| The task |
One number alone answers this: the count of lines below in which the word "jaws" is found.

START Given data

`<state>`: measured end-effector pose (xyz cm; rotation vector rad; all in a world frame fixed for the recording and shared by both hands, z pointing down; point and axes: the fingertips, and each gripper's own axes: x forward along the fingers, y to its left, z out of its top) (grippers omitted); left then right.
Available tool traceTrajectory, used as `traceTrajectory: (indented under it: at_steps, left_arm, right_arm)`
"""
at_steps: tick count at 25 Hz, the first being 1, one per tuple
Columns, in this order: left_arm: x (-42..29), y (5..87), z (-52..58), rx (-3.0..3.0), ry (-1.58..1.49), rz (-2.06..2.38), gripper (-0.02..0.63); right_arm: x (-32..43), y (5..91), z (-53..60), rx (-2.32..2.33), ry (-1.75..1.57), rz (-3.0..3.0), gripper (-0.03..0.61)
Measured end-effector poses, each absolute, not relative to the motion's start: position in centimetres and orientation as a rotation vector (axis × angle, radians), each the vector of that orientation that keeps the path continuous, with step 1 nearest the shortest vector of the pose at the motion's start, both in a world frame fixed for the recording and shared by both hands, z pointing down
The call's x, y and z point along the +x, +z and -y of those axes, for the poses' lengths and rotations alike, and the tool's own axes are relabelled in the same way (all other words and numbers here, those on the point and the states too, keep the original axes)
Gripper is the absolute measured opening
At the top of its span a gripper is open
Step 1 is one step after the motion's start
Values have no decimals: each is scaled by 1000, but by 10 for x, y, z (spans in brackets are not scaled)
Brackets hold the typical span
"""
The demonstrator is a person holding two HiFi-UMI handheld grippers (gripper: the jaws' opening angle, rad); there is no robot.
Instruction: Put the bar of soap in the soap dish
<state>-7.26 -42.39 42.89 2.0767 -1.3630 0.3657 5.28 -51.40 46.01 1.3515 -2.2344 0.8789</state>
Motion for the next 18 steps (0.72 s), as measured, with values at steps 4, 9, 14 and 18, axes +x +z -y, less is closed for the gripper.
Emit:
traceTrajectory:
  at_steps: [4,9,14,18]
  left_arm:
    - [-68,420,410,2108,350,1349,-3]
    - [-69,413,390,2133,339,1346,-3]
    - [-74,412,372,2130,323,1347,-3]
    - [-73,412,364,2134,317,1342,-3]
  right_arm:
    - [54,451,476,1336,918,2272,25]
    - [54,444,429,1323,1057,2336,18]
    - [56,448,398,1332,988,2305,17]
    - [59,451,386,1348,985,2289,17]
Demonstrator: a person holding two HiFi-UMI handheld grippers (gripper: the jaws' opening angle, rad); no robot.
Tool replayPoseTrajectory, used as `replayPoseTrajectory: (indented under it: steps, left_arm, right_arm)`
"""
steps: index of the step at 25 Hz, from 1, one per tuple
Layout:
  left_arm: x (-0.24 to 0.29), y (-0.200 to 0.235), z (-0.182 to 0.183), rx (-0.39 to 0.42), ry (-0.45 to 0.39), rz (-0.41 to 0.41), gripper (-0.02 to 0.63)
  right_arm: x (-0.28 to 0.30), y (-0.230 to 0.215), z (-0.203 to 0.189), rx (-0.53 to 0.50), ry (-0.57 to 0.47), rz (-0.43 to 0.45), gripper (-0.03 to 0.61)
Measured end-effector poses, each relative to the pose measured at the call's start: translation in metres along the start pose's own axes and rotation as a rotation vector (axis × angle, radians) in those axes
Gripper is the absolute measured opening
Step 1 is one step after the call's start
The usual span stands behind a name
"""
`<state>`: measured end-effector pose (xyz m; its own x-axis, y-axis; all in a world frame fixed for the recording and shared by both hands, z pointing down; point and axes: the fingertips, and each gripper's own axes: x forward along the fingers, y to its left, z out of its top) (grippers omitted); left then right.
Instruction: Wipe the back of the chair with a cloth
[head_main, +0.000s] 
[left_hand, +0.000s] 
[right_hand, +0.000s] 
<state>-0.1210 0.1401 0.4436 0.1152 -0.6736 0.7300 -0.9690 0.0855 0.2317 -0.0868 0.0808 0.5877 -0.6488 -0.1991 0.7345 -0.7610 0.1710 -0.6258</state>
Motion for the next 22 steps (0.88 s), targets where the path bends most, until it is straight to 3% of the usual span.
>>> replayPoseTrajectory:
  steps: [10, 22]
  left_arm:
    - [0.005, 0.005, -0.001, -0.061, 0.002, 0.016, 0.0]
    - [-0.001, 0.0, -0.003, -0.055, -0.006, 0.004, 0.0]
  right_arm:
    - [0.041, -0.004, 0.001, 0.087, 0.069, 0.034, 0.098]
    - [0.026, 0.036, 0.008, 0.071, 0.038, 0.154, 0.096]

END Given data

| Result below |
2